#### [PROBLEM REQUIREMENTS]
In the listing below, the lines from the first through the one with "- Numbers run" are to be copied word for word.

#### [DATA EXTRACT]
◆ ◆ ◆ ◆

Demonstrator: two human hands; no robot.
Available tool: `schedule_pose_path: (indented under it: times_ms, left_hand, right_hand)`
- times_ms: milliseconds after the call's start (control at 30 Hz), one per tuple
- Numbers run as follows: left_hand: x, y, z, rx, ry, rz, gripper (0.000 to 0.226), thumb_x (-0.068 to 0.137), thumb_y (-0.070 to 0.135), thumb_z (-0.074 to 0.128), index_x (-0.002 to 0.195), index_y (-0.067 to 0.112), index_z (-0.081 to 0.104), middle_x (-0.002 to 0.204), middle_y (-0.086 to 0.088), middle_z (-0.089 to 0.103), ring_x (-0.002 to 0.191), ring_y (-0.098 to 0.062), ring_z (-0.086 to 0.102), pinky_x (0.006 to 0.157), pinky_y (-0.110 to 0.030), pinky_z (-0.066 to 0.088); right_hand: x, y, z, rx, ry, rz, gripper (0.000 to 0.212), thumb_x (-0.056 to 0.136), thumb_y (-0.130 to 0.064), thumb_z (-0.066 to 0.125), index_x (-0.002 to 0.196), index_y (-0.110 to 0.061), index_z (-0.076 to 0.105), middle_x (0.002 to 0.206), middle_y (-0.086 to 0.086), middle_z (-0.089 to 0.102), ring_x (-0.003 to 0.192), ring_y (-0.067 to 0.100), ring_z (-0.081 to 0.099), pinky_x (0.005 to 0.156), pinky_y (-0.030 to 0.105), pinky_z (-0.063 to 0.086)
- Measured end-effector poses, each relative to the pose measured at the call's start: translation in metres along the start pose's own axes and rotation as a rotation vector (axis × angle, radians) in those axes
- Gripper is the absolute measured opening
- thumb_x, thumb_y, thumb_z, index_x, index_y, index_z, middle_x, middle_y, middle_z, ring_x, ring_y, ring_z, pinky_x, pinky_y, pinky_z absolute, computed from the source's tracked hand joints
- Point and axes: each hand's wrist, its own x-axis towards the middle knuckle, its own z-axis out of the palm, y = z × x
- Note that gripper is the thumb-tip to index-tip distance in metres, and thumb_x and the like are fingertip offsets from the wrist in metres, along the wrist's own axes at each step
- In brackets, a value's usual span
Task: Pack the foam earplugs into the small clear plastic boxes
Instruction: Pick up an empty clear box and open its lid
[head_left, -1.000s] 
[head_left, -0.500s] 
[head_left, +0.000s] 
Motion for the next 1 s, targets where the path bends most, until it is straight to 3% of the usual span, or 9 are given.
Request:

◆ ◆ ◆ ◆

#### [SOLUTION TO THIS PROBLEM]
Demonstrator: two human hands; no robot.
Available tool: `schedule_pose_path: (indented under it: times_ms, left_hand, right_hand)`
- times_ms: milliseconds after the call's start (control at 30 Hz), one per tuple
- Numbers run as follows: left_hand: x, y, z, rx, ry, rz, gripper (0.000 to 0.226), thumb_x (-0.068 to 0.137), thumb_y (-0.070 to 0.135), thumb_z (-0.074 to 0.128), index_x (-0.002 to 0.195), index_y (-0.067 to 0.112), index_z (-0.081 to 0.104), middle_x (-0.002 to 0.204), middle_y (-0.086 to 0.088), middle_z (-0.089 to 0.103), ring_x (-0.002 to 0.191), ring_y (-0.098 to 0.062), ring_z (-0.086 to 0.102), pinky_x (0.006 to 0.157), pinky_y (-0.110 to 0.030), pinky_z (-0.066 to 0.088); right_hand: x, y, z, rx, ry, rz, gripper (0.000 to 0.212), thumb_x (-0.056 to 0.136), thumb_y (-0.130 to 0.064), thumb_z (-0.066 to 0.125), index_x (-0.002 to 0.196), index_y (-0.110 to 0.061), index_z (-0.076 to 0.105), middle_x (0.002 to 0.206), middle_y (-0.086 to 0.086), middle_z (-0.089 to 0.102), ring_x (-0.003 to 0.192), ring_y (-0.067 to 0.100), ring_z (-0.081 to 0.099), pinky_x (0.005 to 0.156), pinky_y (-0.030 to 0.105), pinky_z (-0.063 to 0.086)

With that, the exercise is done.